Partiti i lavori, corsa contro il tempo in vista dell'apertura totale
MONTESILVANO. Ieri, a sei giorni dall'apertura totale della variante da Santa Filomena a via Togliatti, le ruspe si sono messe in moto all'incrocio tra via Vestina e via Fosso Foreste. In una corsa contro il tempo, l'impresa Fasep di Elice realizzerà una rotatoria provvissoria. Lo farà con 20 mila euro raschiati dal bilancio del Comune in base a quanto dichiarato dal sindaco Pasquale Cordoma.
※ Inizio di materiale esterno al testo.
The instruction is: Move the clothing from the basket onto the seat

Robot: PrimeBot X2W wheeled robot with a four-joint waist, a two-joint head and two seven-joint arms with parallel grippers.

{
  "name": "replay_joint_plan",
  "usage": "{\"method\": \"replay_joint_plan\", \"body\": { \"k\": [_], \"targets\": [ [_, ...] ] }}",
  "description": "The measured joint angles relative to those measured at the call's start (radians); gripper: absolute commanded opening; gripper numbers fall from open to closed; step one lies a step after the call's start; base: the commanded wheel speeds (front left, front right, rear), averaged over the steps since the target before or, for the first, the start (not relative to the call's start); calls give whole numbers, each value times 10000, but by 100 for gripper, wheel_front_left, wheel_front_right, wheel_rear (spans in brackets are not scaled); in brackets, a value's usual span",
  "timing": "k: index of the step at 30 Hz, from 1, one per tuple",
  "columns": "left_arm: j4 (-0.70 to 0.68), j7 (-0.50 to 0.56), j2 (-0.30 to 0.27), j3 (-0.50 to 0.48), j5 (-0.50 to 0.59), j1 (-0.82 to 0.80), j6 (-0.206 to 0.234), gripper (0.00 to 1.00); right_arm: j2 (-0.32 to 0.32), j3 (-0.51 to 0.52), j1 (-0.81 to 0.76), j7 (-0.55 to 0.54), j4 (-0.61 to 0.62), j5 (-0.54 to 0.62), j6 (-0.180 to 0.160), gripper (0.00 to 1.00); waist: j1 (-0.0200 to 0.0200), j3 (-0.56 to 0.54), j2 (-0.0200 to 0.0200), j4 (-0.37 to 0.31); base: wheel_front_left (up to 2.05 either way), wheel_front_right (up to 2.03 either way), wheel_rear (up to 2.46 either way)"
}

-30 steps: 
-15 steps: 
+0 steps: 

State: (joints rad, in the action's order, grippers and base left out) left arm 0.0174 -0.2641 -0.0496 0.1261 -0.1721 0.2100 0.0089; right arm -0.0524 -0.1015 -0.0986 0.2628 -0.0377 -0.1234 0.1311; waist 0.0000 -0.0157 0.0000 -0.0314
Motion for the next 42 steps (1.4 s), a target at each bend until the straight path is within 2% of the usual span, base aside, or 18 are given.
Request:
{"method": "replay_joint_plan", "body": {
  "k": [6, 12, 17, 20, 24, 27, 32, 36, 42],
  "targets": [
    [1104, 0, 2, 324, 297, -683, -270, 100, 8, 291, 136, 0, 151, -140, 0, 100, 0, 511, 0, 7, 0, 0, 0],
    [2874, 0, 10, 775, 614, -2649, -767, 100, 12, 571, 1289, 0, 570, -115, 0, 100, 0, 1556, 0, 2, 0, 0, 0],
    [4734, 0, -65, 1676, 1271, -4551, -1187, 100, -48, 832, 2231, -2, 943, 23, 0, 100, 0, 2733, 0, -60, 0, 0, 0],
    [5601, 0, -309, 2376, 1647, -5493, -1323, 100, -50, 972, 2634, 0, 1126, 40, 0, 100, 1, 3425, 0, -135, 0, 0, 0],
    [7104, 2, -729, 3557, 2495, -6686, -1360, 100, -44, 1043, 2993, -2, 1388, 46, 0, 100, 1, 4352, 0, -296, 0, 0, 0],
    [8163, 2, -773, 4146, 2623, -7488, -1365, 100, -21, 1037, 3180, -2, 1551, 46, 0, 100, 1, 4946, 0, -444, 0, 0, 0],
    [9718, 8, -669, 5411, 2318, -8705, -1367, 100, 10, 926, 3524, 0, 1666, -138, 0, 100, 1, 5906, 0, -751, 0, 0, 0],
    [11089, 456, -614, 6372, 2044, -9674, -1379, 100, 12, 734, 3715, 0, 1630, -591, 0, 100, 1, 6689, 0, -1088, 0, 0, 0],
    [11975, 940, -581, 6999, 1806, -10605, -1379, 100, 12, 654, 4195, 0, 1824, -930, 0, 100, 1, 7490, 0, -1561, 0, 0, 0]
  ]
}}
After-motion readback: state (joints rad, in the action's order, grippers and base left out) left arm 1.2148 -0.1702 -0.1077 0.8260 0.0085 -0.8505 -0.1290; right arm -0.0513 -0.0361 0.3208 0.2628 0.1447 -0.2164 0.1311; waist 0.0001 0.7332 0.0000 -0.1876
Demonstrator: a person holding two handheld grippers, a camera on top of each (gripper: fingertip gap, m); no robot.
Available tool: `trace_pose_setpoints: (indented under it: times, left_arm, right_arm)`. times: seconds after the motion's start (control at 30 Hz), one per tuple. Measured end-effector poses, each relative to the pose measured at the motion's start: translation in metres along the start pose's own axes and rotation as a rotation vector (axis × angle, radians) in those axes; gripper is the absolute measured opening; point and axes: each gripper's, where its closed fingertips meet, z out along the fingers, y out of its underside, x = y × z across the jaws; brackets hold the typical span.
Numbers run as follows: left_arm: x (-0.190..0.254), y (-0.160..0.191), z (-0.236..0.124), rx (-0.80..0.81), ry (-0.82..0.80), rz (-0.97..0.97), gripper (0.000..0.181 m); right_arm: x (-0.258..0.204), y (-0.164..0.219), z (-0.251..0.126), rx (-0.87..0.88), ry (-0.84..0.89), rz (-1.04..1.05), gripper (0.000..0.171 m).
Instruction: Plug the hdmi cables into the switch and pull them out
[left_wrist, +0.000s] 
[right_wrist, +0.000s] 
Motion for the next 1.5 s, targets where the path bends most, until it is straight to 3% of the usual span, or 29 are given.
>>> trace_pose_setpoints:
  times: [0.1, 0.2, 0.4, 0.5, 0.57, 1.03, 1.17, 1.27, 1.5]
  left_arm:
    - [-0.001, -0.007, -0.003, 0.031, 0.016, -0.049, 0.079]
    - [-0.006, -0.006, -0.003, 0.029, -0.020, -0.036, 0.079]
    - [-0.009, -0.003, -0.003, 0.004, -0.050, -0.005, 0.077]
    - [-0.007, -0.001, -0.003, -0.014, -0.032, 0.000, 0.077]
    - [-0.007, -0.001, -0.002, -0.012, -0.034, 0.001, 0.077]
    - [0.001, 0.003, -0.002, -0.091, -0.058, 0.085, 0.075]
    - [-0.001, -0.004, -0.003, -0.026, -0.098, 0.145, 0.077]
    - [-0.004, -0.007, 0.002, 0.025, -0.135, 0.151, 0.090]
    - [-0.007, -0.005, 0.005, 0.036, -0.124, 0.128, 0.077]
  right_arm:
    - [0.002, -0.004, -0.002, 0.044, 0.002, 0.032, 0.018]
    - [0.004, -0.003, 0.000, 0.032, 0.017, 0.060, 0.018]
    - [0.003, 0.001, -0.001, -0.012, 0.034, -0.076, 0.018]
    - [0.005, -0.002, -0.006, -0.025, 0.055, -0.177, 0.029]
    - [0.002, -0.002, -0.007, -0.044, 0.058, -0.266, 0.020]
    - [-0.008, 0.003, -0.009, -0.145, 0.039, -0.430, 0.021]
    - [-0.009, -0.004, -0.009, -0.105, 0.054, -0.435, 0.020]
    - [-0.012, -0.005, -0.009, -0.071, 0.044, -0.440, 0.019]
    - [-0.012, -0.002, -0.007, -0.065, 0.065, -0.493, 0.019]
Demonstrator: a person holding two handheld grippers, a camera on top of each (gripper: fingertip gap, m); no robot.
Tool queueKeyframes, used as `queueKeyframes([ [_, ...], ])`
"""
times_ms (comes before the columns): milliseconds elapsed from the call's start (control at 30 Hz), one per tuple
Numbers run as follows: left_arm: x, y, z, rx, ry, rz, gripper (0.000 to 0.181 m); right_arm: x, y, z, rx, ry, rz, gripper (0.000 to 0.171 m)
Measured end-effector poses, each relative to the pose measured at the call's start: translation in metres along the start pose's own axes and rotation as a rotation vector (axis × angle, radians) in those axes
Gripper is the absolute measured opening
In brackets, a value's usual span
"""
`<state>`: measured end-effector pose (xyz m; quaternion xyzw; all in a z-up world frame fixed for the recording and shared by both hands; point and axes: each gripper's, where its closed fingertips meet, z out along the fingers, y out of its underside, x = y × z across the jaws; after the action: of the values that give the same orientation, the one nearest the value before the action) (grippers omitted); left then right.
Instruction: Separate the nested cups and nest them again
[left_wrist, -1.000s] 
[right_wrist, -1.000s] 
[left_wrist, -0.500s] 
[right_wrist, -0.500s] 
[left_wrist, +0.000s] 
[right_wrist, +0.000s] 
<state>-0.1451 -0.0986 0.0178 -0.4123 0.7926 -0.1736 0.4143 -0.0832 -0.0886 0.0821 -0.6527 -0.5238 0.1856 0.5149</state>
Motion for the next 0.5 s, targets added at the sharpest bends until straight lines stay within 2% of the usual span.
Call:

La ditta è obbligata a completare i lavori entro mercoledì: l'ordinanza firmata dal capo compartimento dell'Anas Valerio Mele dispone il via libera al doppio senso dalle ore 12 di giovedì. Una decisione che ha gettato nel panico il Comune per il rischio di paralisi del traffico a Villa Carmine: i lavori programmati in vista dell'apertura totale della circonvallazione non sono stati realizzati. I soldi, promessi dalla Regione Abruzzo, non sono arrivati. Inoltre, il Comune, in due anni e mezzo di governo, ha ignorato di eseguire con soldi propri la riqualificazione di via Fosso Foreste con due rondò agli incroci con via Vestina e strada Lungofiume Saline. La conseguenza dell'intervento mancato è che l'apertura totale della variante avverrà senza la necessaria sicurezza: il tratto che collega via Chiarini a via Vestina è disseminato di buche, l'incrocio tra via Vestina e via Fosso Foreste è a rischio paralisi, via Fosso Foreste è senza marciapiedi, con l'asfalto distrutto e i cumuli di rifiuti abbandonati.
Con questo scenario, tiene banco la polemica che oppone centrodestra, contrario all'apertura, e centrosinistra, favorevole. Cordoma ha chiesto un mese di tempo in più ma l'Anas ha affermato che «tutti i lavori indispensabili per l'apertura al traffico sono stati ultimati» facendo capire che, per l'inerzia di altri, non si può tenere chiusa una strada finita. Conto alla rovescia per il doppio senso: sulla variante si viaggerà a 70 all'ora e tornerà a doppio senso anche la galleria San Giovanni verso Montesilvano.